Grazie alle ricerche di Walker e al suo impegno continuo per la memoria di Zora Hurston, la scrittrice nei decenni successivi ha finalmente riacquistato peso e notorietà, tanto che ogni anno, nel suo paese d’origine, a Eatonville, si tiene il Zora Neale Hurston Festival of the Arts and Humanities, ed è stato inaugurato nel 1990 il Zora Neale Hurston National Museum of Fine Arts, che oltre alla collezione stabile, la quale vanta opere di Rembrandt, Van Gogh e Monet, mette in mostra ogni anno lavori e ricerche di artisti e artiste neri del Continente e della Diaspora.

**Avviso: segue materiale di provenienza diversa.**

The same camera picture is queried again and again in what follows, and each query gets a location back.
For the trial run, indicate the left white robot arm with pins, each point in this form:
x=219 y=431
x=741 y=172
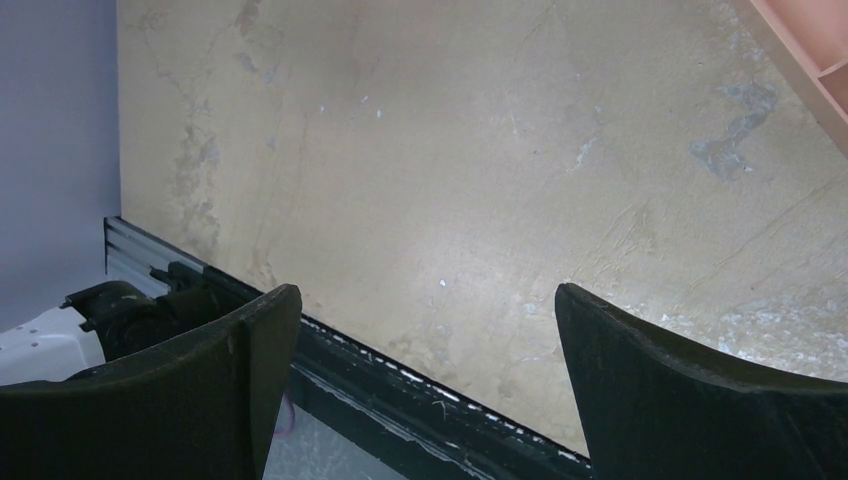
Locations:
x=97 y=325

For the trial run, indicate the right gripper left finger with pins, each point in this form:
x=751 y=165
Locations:
x=201 y=405

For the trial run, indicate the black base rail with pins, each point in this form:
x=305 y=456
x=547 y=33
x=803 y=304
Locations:
x=416 y=425

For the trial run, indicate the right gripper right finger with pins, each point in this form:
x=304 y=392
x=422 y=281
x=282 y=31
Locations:
x=656 y=405

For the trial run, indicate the peach plastic file organizer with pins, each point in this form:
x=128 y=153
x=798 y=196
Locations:
x=807 y=41

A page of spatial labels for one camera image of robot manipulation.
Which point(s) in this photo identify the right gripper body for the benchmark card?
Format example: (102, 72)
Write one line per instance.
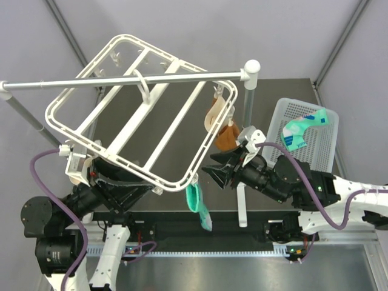
(241, 174)

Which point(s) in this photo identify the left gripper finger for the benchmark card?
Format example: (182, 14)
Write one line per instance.
(114, 172)
(119, 197)

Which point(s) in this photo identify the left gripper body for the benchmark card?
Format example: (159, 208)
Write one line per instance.
(93, 176)

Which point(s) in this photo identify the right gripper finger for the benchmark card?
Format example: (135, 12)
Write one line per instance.
(230, 157)
(223, 175)

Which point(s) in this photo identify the orange brown sock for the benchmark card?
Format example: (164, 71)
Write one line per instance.
(227, 136)

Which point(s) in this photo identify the teal sock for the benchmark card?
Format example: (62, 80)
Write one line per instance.
(195, 203)
(293, 132)

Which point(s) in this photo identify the white square clip hanger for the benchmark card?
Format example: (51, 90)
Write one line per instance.
(152, 71)

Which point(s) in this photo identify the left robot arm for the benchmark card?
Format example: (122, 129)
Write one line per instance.
(61, 238)

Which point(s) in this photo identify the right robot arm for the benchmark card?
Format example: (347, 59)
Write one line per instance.
(323, 200)

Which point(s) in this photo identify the beige sock left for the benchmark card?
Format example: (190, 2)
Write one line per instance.
(81, 176)

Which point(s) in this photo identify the beige sock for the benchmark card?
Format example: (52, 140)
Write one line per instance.
(81, 176)
(218, 104)

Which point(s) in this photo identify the beige sock right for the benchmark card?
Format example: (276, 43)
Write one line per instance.
(218, 104)

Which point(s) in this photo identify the dark grey table mat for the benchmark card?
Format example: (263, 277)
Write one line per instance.
(183, 145)

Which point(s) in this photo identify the white perforated plastic basket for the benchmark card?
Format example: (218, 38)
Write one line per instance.
(320, 141)

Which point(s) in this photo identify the silver white drying rack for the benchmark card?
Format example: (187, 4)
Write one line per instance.
(151, 87)

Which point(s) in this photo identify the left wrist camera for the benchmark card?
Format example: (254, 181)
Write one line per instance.
(75, 154)

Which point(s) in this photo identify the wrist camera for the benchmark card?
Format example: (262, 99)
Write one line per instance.
(253, 137)
(75, 154)

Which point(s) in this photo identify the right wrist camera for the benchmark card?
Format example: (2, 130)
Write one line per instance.
(253, 137)

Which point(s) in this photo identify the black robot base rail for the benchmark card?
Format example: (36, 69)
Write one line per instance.
(182, 231)

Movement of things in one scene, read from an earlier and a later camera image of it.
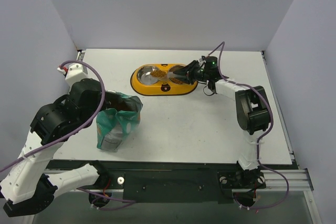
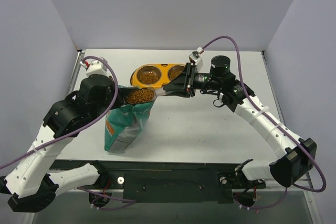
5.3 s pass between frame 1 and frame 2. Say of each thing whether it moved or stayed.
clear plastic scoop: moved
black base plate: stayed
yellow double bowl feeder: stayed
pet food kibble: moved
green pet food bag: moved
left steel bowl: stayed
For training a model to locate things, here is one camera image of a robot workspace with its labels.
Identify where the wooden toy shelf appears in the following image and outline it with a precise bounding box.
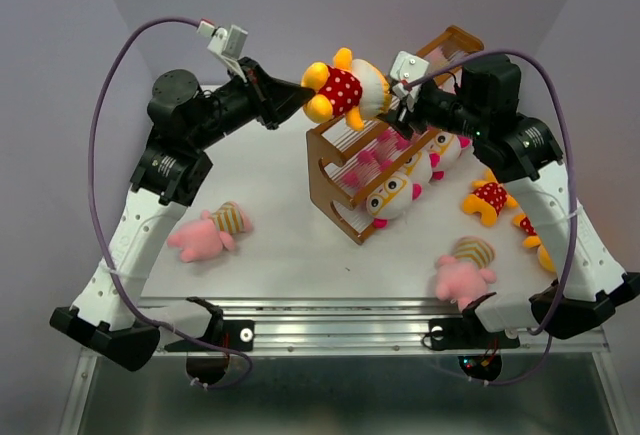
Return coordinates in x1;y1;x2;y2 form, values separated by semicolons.
302;26;484;244

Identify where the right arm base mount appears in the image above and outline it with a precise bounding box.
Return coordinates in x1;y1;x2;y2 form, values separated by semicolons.
421;316;521;384

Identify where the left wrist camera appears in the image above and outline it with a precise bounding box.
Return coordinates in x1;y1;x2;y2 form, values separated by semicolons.
197;19;248;80

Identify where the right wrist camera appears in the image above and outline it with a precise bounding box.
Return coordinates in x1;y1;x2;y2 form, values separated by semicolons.
389;51;429;110

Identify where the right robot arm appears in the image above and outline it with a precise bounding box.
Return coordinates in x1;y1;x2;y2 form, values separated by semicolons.
383;50;639;345

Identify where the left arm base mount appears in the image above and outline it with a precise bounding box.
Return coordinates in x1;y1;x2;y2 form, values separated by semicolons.
185;319;255;391

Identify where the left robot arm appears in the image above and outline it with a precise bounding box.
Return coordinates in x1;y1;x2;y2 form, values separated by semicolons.
50;57;314;372

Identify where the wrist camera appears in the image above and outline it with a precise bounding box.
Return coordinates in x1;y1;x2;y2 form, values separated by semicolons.
389;51;429;110
197;19;248;80

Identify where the white glasses plush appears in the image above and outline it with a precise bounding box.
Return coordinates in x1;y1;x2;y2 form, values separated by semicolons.
341;150;422;229
423;131;471;182
373;129;440;188

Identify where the pink plush, front right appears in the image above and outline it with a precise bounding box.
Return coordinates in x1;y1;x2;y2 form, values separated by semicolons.
435;236;497;311

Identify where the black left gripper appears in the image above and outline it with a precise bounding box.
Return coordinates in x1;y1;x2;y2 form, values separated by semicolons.
191;56;316;150

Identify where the pink plush with wheels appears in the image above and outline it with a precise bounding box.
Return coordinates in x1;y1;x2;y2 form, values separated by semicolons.
424;45;466;70

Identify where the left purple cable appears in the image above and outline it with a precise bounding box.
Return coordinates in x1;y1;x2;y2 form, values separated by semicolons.
87;16;254;390

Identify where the pink plush under left arm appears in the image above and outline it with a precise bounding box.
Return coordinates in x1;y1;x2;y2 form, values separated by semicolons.
166;201;253;263

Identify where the yellow bear plush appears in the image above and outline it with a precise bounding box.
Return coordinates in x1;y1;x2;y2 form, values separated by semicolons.
461;169;519;227
512;213;556;274
301;47;392;131

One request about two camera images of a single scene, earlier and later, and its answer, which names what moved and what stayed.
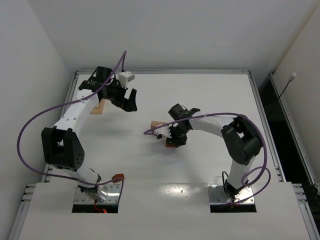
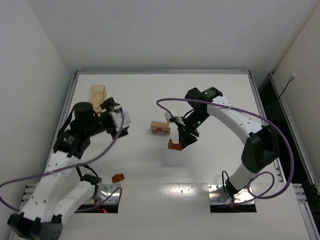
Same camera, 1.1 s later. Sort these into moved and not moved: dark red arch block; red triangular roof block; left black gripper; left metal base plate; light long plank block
Moved: left black gripper; dark red arch block
Not moved: red triangular roof block; light long plank block; left metal base plate
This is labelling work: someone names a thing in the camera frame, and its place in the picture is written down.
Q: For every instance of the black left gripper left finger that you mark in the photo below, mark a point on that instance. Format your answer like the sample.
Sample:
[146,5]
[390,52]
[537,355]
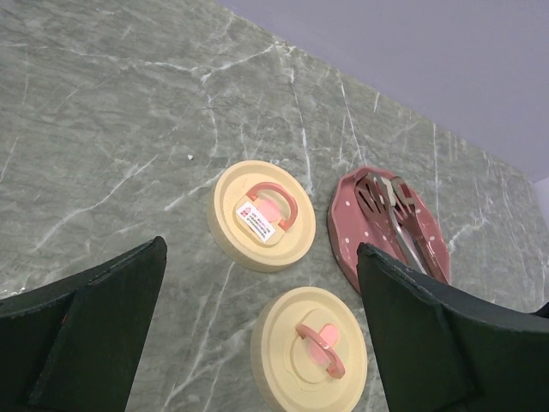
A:
[75,344]

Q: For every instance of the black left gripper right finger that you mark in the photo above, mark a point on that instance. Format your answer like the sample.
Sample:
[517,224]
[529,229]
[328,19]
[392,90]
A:
[441,349]

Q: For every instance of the cream lid pink handle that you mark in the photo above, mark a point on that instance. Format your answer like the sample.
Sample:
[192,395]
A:
[308,353]

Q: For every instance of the pink dotted plate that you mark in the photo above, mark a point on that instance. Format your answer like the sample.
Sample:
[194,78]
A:
[348,227]

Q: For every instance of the steel food tongs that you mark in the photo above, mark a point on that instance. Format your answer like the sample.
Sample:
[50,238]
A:
[406,223]

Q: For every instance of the cream lid with label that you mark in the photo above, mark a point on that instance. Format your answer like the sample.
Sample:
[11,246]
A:
[260,216]

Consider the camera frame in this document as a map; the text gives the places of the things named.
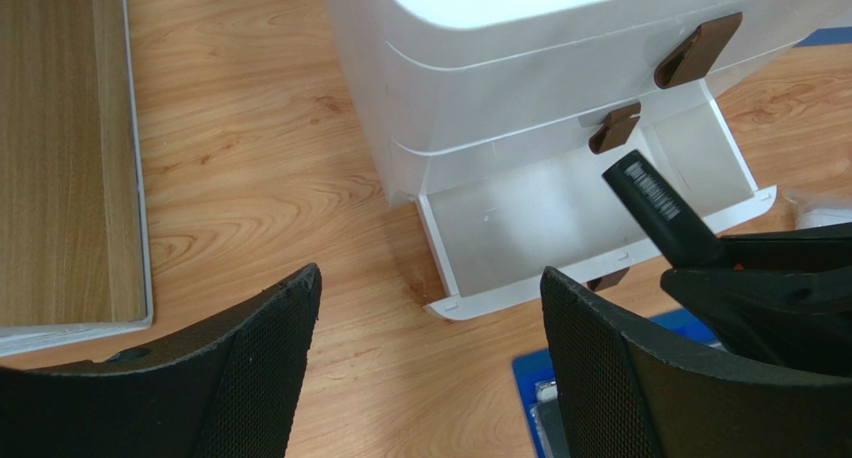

Recuperare una scrittrice dovrebbe essere questo, un gesto fisico ed emotivo come quello di tirarsi su la gonna per entrare in un campo di erbacce e serpenti. E la scelta del recupero un messaggio per il presente. Rileggere queste due scrittrici vuol dire ragionare per esempio su forme di spiritualismo diverso dalla cieca morale religiosa che si nasconde dietro all’abolizione del diritto all’aborto negli Stati Uniti di oggi; parlare di segregazione e liberazione vuol dire ricordare che il razzismo è duro a morire, soprattutto a sud, dove anche gli episodi di violenza della polizia sono più ricorrenti; mappare la presenza della diaspora africana vuol dire instaurare un dibattito sui movimenti umani, quelli costretti e quelli cercati, sui mélange culturali e sulla portata delle origini; dichiarare avversione per l’integrazione può voler dire entrare in contatto con peculiarità e differenze che il modello “democratico” statunitense ha cercato di arginare e livellare, come è accaduto per la comunità Nativa.

Capire il processo di sorellanza che si crea tra scrittrici del passato e scrittrici del presente è farsi domande profonde sull’identità delle donne, sul loro ruolo culturale, sulla forza che possono avere quando testardamente fanno richieste scomode e continue – quasi noiose – pur di scoprire dove è sepolta la loro eredità.

Giulia Caminito (Roma, 1988), scrittrice. Laureata in Filosofia politica. Ha esordito con il romanzo “La grande A” (Giunti, 2016), seguito da “Un giorno verrà” (Bompiani, 2019) e da “L’acqua del lago non è mai dolce” (Bompiani, 2021), finalista al Premio Strega e vincitore del Premio Campiello 2021.